STORED DATA
———
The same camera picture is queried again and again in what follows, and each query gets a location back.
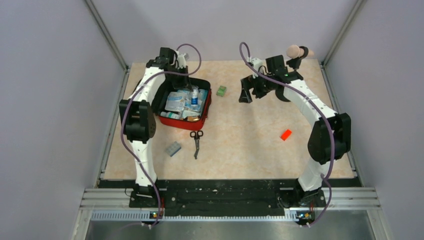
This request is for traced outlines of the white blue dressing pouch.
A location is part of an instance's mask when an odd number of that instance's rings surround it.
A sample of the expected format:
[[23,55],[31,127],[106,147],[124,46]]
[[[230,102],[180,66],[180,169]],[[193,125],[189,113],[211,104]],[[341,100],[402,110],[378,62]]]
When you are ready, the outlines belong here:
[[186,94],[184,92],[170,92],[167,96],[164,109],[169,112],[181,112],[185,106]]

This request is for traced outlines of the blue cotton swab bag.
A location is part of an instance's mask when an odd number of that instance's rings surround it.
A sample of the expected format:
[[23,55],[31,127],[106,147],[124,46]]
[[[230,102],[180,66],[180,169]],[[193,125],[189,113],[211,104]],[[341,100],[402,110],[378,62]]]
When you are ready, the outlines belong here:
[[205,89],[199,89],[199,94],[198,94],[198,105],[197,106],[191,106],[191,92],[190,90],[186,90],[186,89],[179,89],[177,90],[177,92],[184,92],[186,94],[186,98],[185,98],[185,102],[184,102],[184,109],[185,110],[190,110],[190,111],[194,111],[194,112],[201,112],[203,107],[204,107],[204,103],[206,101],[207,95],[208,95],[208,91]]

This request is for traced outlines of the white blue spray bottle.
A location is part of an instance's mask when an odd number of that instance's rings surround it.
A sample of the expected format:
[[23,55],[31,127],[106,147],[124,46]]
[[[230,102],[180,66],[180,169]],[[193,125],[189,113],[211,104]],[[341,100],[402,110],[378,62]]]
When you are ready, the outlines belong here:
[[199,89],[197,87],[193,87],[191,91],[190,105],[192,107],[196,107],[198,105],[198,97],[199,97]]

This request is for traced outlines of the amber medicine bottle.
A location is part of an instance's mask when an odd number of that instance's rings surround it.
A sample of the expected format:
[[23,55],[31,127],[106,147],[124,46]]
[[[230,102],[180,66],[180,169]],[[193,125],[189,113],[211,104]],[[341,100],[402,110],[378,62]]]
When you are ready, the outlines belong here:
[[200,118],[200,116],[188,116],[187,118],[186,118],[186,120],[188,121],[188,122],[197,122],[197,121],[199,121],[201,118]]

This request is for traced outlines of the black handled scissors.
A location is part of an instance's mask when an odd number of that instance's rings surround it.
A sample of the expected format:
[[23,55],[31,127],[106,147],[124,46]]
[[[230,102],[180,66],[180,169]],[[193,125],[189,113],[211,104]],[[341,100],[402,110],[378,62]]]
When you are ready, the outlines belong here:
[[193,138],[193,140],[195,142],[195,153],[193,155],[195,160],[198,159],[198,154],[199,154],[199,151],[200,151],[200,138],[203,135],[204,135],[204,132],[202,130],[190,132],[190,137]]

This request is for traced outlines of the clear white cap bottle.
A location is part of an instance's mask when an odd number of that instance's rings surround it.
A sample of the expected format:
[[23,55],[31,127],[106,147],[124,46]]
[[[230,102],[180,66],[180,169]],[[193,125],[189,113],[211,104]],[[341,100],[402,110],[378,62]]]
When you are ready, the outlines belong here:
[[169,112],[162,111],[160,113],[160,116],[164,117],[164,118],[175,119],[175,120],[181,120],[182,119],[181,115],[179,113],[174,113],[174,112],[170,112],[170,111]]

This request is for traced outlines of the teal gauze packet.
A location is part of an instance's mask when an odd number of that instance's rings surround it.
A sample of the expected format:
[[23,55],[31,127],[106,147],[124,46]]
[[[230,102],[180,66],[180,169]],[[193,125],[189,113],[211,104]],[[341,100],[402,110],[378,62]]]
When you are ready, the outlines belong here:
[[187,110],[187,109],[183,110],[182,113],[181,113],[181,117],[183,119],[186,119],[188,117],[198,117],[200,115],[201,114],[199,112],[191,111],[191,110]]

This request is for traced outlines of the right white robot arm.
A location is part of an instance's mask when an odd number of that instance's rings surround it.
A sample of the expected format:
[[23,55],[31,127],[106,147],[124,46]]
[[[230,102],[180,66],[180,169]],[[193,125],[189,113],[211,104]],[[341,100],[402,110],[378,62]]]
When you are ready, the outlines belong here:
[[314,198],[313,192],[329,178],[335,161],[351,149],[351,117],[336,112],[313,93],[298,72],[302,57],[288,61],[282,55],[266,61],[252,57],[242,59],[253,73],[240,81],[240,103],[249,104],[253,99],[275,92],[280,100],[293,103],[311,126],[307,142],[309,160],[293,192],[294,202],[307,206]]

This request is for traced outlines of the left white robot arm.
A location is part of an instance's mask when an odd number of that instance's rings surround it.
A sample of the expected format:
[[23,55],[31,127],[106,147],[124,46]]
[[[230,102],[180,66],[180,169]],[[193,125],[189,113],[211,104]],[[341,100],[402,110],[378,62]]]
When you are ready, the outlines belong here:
———
Every word of the material above should be copied exactly; no pictures.

The same camera picture is queried again and again in what follows, and each query gets a location back.
This request is for traced outlines of the white blue dressing pouch.
A location is part of an instance's mask when an odd number of that instance's rings surround it.
A sample of the expected format:
[[23,55],[31,127],[106,147],[124,46]]
[[[230,102],[180,66],[180,169]],[[193,125],[189,113],[211,104]],[[341,100],[402,110],[378,62]]]
When you are ready, the outlines belong here:
[[186,94],[184,92],[170,92],[167,96],[164,109],[169,112],[181,112],[185,106]]

This request is for traced outlines of the blue cotton swab bag.
A location is part of an instance's mask when an odd number of that instance's rings surround it.
A sample of the expected format:
[[23,55],[31,127],[106,147],[124,46]]
[[[230,102],[180,66],[180,169]],[[193,125],[189,113],[211,104]],[[341,100],[402,110],[378,62]]]
When you are ready, the outlines belong here:
[[205,89],[199,89],[199,94],[198,94],[198,105],[197,106],[191,106],[191,92],[190,90],[186,90],[186,89],[179,89],[177,90],[177,92],[184,92],[186,94],[186,98],[185,98],[185,102],[184,102],[184,109],[185,110],[190,110],[190,111],[194,111],[194,112],[201,112],[203,107],[204,107],[204,103],[206,101],[207,95],[208,95],[208,91]]

This request is for traced outlines of the white blue spray bottle.
A location is part of an instance's mask when an odd number of that instance's rings surround it.
A sample of the expected format:
[[23,55],[31,127],[106,147],[124,46]]
[[[230,102],[180,66],[180,169]],[[193,125],[189,113],[211,104]],[[341,100],[402,110],[378,62]]]
When you are ready, the outlines belong here:
[[199,89],[197,87],[193,87],[191,91],[190,105],[192,107],[196,107],[198,105],[198,97],[199,97]]

This request is for traced outlines of the amber medicine bottle.
A location is part of an instance's mask when an odd number of that instance's rings surround it.
A sample of the expected format:
[[23,55],[31,127],[106,147],[124,46]]
[[[230,102],[180,66],[180,169]],[[193,125],[189,113],[211,104]],[[341,100],[402,110],[378,62]]]
When you are ready, the outlines belong here:
[[200,118],[200,116],[188,116],[187,118],[186,118],[186,120],[188,121],[188,122],[197,122],[197,121],[199,121],[201,118]]

This request is for traced outlines of the black handled scissors.
A location is part of an instance's mask when an odd number of that instance's rings surround it.
A sample of the expected format:
[[23,55],[31,127],[106,147],[124,46]]
[[[230,102],[180,66],[180,169]],[[193,125],[189,113],[211,104]],[[341,100],[402,110],[378,62]]]
When you are ready, the outlines belong here:
[[193,138],[193,140],[195,142],[195,153],[193,155],[195,160],[198,159],[198,154],[199,154],[199,151],[200,151],[200,138],[203,135],[204,135],[204,132],[202,130],[190,132],[190,137]]

This request is for traced outlines of the clear white cap bottle.
A location is part of an instance's mask when an odd number of that instance's rings surround it.
A sample of the expected format:
[[23,55],[31,127],[106,147],[124,46]]
[[[230,102],[180,66],[180,169]],[[193,125],[189,113],[211,104]],[[341,100],[402,110],[378,62]]]
When you are ready, the outlines belong here:
[[169,112],[162,111],[160,113],[160,116],[164,117],[164,118],[175,119],[175,120],[181,120],[182,119],[181,115],[179,113],[174,113],[174,112],[170,112],[170,111]]

This request is for traced outlines of the teal gauze packet.
A location is part of an instance's mask when an odd number of that instance's rings surround it.
A sample of the expected format:
[[23,55],[31,127],[106,147],[124,46]]
[[[230,102],[180,66],[180,169]],[[193,125],[189,113],[211,104]],[[341,100],[402,110],[378,62]]]
When you are ready, the outlines belong here:
[[187,110],[187,109],[183,110],[182,113],[181,113],[181,117],[183,119],[186,119],[188,117],[198,117],[200,115],[201,114],[199,112],[191,111],[191,110]]

This request is for traced outlines of the right white robot arm.
A location is part of an instance's mask when an odd number of that instance's rings surround it.
A sample of the expected format:
[[23,55],[31,127],[106,147],[124,46]]
[[[230,102],[180,66],[180,169]],[[193,125],[189,113],[211,104]],[[341,100],[402,110],[378,62]]]
When you are ready, the outlines belong here:
[[314,198],[313,192],[329,178],[335,161],[351,149],[351,117],[336,112],[313,93],[298,72],[302,57],[288,61],[282,55],[266,61],[252,57],[242,59],[253,73],[240,81],[240,103],[249,104],[253,99],[275,92],[280,100],[293,103],[311,126],[307,142],[309,160],[293,192],[294,202],[307,206]]

This request is for traced outlines of the left white robot arm.
A location is part of an instance's mask when an odd number of that instance's rings surround it.
A sample of the expected format:
[[23,55],[31,127],[106,147],[124,46]]
[[[230,102],[180,66],[180,169]],[[193,125],[189,113],[211,104]],[[341,100],[402,110],[378,62]]]
When you are ready, the outlines belong here:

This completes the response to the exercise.